Reproduce each record verbatim, images excluded.

[Opening Records shown section]

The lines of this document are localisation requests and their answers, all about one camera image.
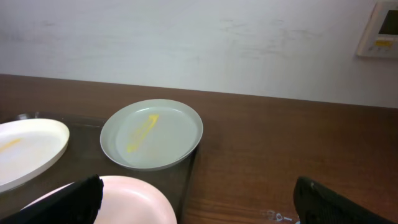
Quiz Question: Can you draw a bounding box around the grey round plate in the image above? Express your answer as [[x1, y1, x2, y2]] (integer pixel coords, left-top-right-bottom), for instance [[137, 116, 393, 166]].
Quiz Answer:
[[99, 99, 203, 170]]

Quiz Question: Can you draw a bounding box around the white round plate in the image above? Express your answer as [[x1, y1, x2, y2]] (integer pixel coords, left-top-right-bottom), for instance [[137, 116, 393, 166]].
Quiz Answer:
[[1, 118, 70, 193]]

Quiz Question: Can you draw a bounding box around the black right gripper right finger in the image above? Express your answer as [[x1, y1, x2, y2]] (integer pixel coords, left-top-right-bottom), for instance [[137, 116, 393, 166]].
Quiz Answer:
[[293, 176, 394, 224]]

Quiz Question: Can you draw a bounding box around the pink round plate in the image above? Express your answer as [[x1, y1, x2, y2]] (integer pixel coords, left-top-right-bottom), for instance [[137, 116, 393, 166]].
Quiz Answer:
[[21, 175, 178, 224]]

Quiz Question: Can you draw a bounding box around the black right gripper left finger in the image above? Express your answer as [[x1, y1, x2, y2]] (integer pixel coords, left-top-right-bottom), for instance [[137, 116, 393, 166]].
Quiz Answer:
[[1, 175, 104, 224]]

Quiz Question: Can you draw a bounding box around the white wall control panel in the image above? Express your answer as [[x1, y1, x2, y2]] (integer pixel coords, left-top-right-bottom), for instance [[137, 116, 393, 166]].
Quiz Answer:
[[356, 1, 397, 58]]

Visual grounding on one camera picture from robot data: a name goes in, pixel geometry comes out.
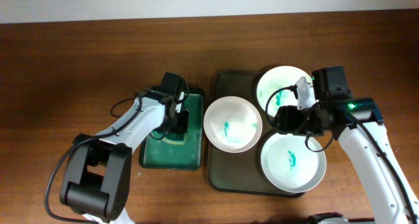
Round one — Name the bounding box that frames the white bowl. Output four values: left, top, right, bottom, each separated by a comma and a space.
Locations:
203, 96, 263, 153
256, 65, 315, 119

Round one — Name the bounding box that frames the green and yellow sponge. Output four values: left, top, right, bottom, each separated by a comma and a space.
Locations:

[Closing Records shown section]

#### [Finished task]
The lines of this document are localisation requests and their answers, all about one camera image.
Quiz Question: Can you draw a bounding box around the grey round plate in the image above? Express your answer as [[x1, y1, x2, y2]] (integer pixel coords, left-top-right-bottom), for instance [[137, 116, 393, 166]].
Quiz Answer:
[[99, 99, 203, 170]]

Quiz Question: Can you draw a bounding box around the white round plate in the image above? Express your answer as [[x1, y1, x2, y2]] (integer pixel coords, left-top-right-bottom), for instance [[137, 116, 393, 166]].
Quiz Answer:
[[1, 118, 70, 193]]

Quiz Question: Can you draw a bounding box around the black right gripper right finger in the image above? Express your answer as [[x1, y1, x2, y2]] (integer pixel coords, left-top-right-bottom), for instance [[137, 116, 393, 166]].
Quiz Answer:
[[293, 176, 394, 224]]

Quiz Question: Can you draw a bounding box around the pink round plate in the image above? Express your answer as [[x1, y1, x2, y2]] (integer pixel coords, left-top-right-bottom), for instance [[137, 116, 393, 166]].
Quiz Answer:
[[21, 175, 178, 224]]

Quiz Question: Can you draw a bounding box around the black right gripper left finger in the image above? Express your answer as [[x1, y1, x2, y2]] (integer pixel coords, left-top-right-bottom), for instance [[137, 116, 393, 166]].
Quiz Answer:
[[1, 175, 104, 224]]

Quiz Question: Can you draw a bounding box around the white wall control panel in the image above? Express your answer as [[x1, y1, x2, y2]] (integer pixel coords, left-top-right-bottom), for instance [[137, 116, 393, 166]].
Quiz Answer:
[[356, 1, 397, 58]]

Visual grounding on one camera picture from robot data: a name goes in, pixel geometry comes out.
Round one — Name the bounding box that frames the white bowl. Output four values: left, top, right, bottom, each separated by a comma and a space.
Locations:
203, 96, 263, 153
256, 65, 315, 119

Round one — Name the bounding box that frames the green and yellow sponge. Output four values: left, top, right, bottom, each separated by a comma and a space.
Locations:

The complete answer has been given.